Selayar, Porostengah.com – Satu laporan dugaan penipuan ternyata mulai membuka persoalan lain. Sejumlah pihak disebut bermunculan dan mengaku menjadi korban dengan nilai kerugian yang bervariasi.
Dugaan perkara tersebut menyeret seorang pejabat di lingkungan Pemerintah Kabupaten Kepulauan Selayar. Persoalan yang awalnya disebut hanya melibatkan satu korban kini mulai menjadi perhatian karena munculnya pengakuan dari pihak lain yang merasa mengalami kerugian.
Situasi ini kemudian memunculkan pertanyaan besar.
Apakah benar hanya satu korban? Atau masih ada korban lain yang selama ini memilih diam?

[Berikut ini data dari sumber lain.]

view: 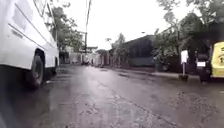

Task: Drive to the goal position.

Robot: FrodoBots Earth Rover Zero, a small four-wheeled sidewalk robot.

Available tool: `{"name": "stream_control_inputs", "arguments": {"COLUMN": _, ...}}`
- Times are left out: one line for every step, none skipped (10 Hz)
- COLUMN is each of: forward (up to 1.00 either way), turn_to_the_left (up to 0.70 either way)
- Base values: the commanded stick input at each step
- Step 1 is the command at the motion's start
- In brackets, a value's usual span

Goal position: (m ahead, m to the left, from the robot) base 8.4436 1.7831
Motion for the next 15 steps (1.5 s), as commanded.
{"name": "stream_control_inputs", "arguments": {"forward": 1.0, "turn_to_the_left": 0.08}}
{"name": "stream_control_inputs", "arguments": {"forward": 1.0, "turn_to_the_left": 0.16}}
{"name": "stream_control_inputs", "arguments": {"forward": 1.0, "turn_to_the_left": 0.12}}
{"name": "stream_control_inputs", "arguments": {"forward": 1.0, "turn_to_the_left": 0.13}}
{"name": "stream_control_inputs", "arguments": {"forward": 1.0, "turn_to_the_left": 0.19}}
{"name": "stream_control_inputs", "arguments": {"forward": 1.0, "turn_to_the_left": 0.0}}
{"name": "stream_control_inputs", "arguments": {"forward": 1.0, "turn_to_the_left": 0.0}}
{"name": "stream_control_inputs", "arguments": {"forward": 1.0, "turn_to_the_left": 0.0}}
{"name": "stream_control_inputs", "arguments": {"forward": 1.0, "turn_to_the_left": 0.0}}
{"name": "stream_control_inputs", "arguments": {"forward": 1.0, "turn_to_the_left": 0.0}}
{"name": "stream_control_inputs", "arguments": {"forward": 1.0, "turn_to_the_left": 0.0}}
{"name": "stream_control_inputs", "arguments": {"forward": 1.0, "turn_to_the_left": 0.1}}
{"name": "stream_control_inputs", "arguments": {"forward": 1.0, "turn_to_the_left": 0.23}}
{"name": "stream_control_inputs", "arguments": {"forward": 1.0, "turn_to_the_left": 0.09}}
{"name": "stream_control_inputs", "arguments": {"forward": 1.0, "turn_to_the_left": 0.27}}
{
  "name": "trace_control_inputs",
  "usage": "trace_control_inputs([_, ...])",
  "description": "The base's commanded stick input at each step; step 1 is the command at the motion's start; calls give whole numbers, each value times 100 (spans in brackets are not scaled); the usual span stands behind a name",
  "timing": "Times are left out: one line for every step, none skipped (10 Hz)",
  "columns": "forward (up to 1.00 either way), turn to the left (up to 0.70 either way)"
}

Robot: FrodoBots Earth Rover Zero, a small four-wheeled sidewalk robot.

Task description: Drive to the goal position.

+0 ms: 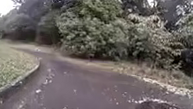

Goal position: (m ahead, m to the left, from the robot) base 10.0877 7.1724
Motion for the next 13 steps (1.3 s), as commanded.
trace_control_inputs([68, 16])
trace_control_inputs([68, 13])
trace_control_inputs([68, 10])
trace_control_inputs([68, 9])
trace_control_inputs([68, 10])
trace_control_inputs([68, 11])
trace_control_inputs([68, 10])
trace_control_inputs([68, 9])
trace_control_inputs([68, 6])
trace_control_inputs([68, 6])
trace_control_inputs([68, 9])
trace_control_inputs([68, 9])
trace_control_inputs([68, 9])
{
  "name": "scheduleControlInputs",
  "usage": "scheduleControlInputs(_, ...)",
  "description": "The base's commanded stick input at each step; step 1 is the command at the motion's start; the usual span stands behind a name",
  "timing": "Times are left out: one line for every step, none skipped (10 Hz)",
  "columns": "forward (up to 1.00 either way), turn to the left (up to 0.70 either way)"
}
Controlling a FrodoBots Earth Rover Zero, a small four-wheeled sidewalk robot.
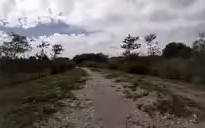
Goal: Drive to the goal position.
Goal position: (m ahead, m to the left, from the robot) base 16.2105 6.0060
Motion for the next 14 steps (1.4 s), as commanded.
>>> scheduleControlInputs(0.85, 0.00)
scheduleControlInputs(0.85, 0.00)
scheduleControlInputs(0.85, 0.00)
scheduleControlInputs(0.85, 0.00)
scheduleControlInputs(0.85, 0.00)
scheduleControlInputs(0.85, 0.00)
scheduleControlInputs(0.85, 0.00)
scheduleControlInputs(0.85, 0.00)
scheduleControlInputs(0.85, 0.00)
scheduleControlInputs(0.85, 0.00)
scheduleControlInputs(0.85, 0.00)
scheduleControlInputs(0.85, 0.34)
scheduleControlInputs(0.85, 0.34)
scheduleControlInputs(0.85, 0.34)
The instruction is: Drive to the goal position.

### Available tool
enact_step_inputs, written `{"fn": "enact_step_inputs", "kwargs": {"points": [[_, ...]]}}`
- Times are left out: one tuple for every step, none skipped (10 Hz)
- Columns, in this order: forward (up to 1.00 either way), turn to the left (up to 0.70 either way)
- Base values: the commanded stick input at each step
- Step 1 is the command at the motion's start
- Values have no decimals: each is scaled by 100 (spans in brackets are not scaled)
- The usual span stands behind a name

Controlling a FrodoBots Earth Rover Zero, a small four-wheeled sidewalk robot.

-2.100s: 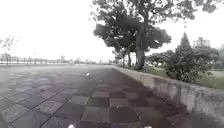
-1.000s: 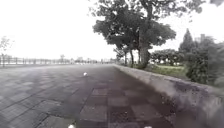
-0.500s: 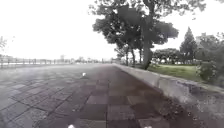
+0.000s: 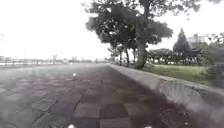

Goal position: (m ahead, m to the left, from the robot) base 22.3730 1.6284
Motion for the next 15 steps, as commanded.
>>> {"fn": "enact_step_inputs", "kwargs": {"points": [[70,0],[70,0],[70,0],[70,0],[70,0],[70,0],[70,0],[70,0],[70,0],[70,0],[70,0],[70,0],[70,0],[70,0],[70,0]]}}
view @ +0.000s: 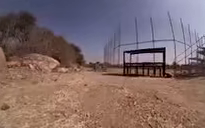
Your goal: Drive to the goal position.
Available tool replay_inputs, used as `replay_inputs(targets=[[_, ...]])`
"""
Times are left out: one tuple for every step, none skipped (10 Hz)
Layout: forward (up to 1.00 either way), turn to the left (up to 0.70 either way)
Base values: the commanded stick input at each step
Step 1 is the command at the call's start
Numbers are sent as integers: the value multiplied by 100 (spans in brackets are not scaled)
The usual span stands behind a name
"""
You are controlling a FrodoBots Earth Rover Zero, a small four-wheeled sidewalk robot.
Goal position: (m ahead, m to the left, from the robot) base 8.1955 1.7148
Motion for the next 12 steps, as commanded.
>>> replay_inputs(targets=[[50, 0], [50, 0], [50, 0], [50, 0], [50, 0], [50, 0], [50, 0], [50, 0], [50, 0], [50, 0], [50, 0], [50, 0]])
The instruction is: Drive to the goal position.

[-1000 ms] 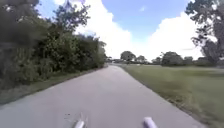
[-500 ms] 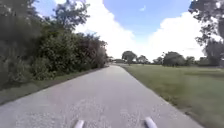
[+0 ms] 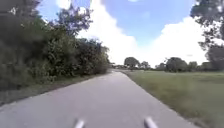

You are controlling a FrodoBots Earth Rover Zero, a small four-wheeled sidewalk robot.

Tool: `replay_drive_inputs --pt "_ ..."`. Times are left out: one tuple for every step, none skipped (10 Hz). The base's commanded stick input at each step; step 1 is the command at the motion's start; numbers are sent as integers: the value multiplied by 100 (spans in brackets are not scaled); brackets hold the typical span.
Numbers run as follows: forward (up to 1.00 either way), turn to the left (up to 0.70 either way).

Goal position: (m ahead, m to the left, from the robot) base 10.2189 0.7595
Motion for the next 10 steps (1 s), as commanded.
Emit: replay_drive_inputs --pt "70 2" --pt "70 2" --pt "70 2" --pt "70 2" --pt "70 2" --pt "70 2" --pt "70 2" --pt "70 2" --pt "70 2" --pt "70 2"
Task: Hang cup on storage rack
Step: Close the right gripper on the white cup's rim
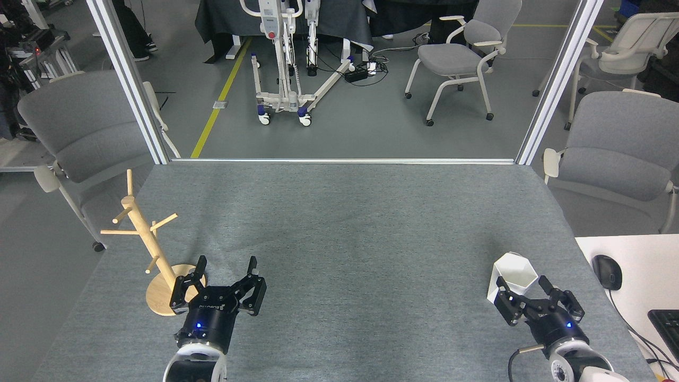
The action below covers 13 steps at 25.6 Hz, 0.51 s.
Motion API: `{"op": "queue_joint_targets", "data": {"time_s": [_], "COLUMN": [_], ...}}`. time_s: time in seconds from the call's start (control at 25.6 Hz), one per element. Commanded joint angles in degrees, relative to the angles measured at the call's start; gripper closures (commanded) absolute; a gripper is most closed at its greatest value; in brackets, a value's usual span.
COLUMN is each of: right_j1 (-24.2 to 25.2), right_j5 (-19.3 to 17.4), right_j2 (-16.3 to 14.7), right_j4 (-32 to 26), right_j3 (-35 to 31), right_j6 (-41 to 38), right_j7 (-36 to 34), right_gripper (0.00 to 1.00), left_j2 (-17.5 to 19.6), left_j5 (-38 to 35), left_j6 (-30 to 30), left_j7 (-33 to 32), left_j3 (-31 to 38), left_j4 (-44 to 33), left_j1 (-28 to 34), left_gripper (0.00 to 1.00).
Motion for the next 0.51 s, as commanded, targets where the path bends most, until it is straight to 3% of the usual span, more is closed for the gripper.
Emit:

Lebih jauh lagi, publik mulai mempertanyakan langkah Aparat Penegak Hukum (APH) di Kabupaten Kepulauan Selayar.
Jika laporan telah dibuat dan sejumlah pihak mengaku mengalami kerugian, sudah sejauh mana proses hukum berjalan?

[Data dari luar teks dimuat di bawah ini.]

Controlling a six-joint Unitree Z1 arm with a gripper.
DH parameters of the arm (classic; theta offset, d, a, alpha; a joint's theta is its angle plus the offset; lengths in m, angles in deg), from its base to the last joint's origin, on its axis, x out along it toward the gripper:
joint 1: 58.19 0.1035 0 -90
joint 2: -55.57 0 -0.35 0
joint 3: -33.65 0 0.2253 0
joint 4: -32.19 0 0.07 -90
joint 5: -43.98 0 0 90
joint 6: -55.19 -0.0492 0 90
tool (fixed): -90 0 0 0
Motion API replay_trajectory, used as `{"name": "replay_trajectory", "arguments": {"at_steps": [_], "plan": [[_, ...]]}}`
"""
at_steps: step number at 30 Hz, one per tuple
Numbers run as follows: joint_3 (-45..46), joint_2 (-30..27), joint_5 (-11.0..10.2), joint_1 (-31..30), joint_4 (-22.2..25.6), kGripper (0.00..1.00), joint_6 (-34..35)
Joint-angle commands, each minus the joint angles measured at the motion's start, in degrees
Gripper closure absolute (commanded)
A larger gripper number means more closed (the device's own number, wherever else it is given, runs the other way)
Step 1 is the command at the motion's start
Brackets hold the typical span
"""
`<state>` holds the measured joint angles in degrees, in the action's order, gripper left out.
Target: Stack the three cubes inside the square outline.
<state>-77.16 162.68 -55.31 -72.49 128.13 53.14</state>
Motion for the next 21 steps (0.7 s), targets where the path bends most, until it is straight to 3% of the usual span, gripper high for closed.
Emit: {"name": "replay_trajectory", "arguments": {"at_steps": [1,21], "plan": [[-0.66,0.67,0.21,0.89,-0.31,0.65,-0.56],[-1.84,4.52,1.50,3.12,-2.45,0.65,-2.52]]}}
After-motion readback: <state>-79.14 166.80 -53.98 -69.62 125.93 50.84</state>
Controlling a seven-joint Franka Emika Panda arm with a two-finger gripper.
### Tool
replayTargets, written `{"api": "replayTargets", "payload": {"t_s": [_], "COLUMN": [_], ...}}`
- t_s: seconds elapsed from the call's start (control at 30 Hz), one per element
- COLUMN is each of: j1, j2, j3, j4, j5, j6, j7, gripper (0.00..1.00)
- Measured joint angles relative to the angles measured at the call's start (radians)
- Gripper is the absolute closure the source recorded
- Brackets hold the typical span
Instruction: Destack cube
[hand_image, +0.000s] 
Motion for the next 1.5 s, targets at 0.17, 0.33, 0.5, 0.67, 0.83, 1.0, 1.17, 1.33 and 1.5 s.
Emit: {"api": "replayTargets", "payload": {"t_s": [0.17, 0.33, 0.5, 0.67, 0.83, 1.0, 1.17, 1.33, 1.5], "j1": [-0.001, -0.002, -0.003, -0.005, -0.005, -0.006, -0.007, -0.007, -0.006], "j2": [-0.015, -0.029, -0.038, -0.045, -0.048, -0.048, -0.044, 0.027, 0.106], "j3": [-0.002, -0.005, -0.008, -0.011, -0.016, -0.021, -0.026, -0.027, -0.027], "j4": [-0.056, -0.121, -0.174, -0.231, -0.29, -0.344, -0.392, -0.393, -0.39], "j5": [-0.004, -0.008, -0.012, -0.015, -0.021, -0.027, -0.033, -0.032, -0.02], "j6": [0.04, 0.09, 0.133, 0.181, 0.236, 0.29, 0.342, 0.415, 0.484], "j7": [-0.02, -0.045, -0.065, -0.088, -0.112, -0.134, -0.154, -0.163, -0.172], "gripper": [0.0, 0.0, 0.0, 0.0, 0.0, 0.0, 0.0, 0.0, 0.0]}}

Apakah para korban telah diperiksa?
Apakah bukti-bukti telah dikumpulkan?
Apakah pihak terlapor telah dimintai keterangan?

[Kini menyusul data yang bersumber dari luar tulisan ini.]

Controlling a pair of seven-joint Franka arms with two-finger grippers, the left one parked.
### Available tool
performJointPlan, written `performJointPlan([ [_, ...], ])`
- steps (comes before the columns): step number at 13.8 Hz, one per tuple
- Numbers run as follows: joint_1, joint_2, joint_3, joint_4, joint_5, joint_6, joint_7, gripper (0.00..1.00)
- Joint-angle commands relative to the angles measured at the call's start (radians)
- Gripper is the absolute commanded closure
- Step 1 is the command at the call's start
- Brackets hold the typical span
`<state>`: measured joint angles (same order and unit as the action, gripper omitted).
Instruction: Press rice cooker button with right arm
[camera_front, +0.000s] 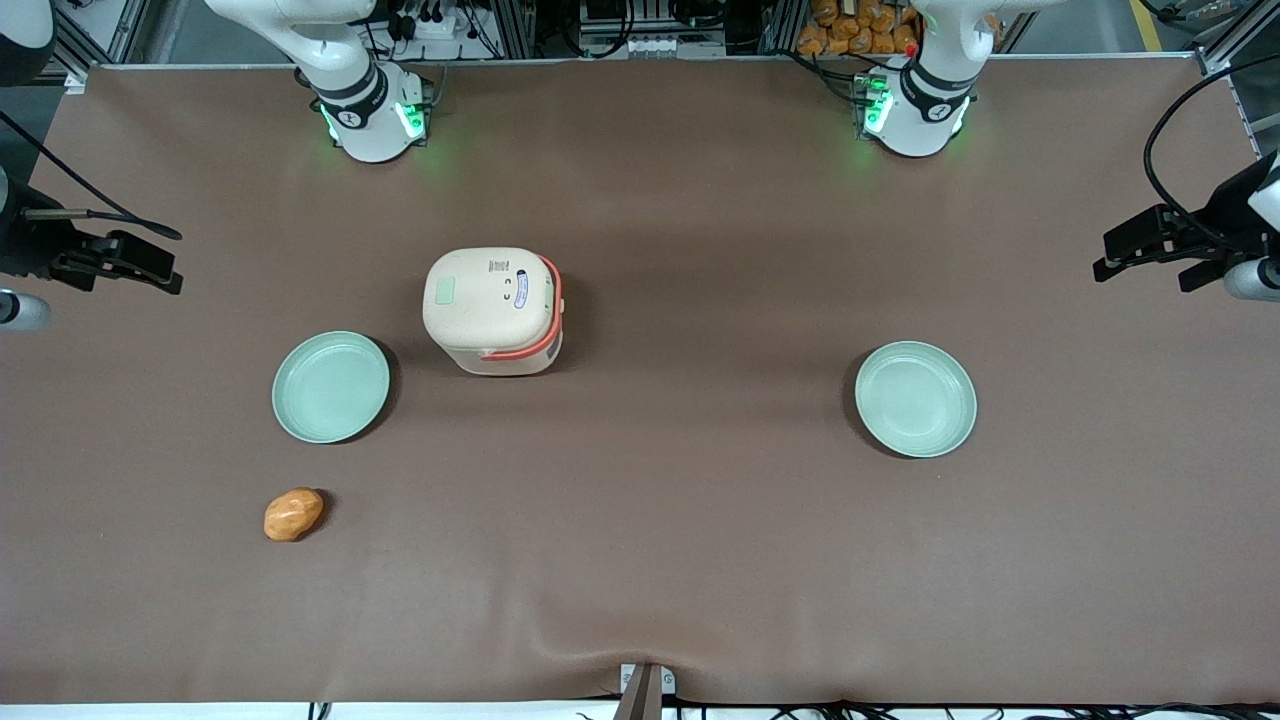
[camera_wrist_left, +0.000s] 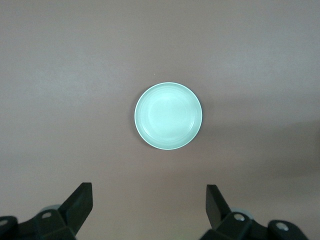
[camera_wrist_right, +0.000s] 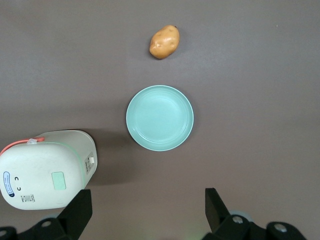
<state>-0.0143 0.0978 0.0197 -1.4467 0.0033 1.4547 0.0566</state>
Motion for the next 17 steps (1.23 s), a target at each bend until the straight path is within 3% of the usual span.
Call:
performJointPlan([
  [1,0.001,-0.02,0.0,-0.003,-0.002,-0.01,0.016,0.0],
  [12,-0.021,-0.02,-0.01,0.0,0.0,-0.022,0.009,0.0],
  [17,-0.047,-0.015,-0.01,0.014,0.03,-0.023,0.006,0.0],
])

Dan yang tak kalah penting, mengapa terlapor disebut masih dapat beraktivitas seperti biasa dan masuk kantor?
Pertanyaan tersebut bukan untuk menghakimi.
Sebab, seseorang yang masih berstatus terlapor tetap memiliki hak atas asas praduga tak bersalah. Status terlapor juga belum berarti seseorang telah terbukti melakukan tindak pidana.
Namun di sisi lain, laporan masyarakat juga tidak boleh berhenti hanya menjadi angka dalam sebuah dokumen kepolisian.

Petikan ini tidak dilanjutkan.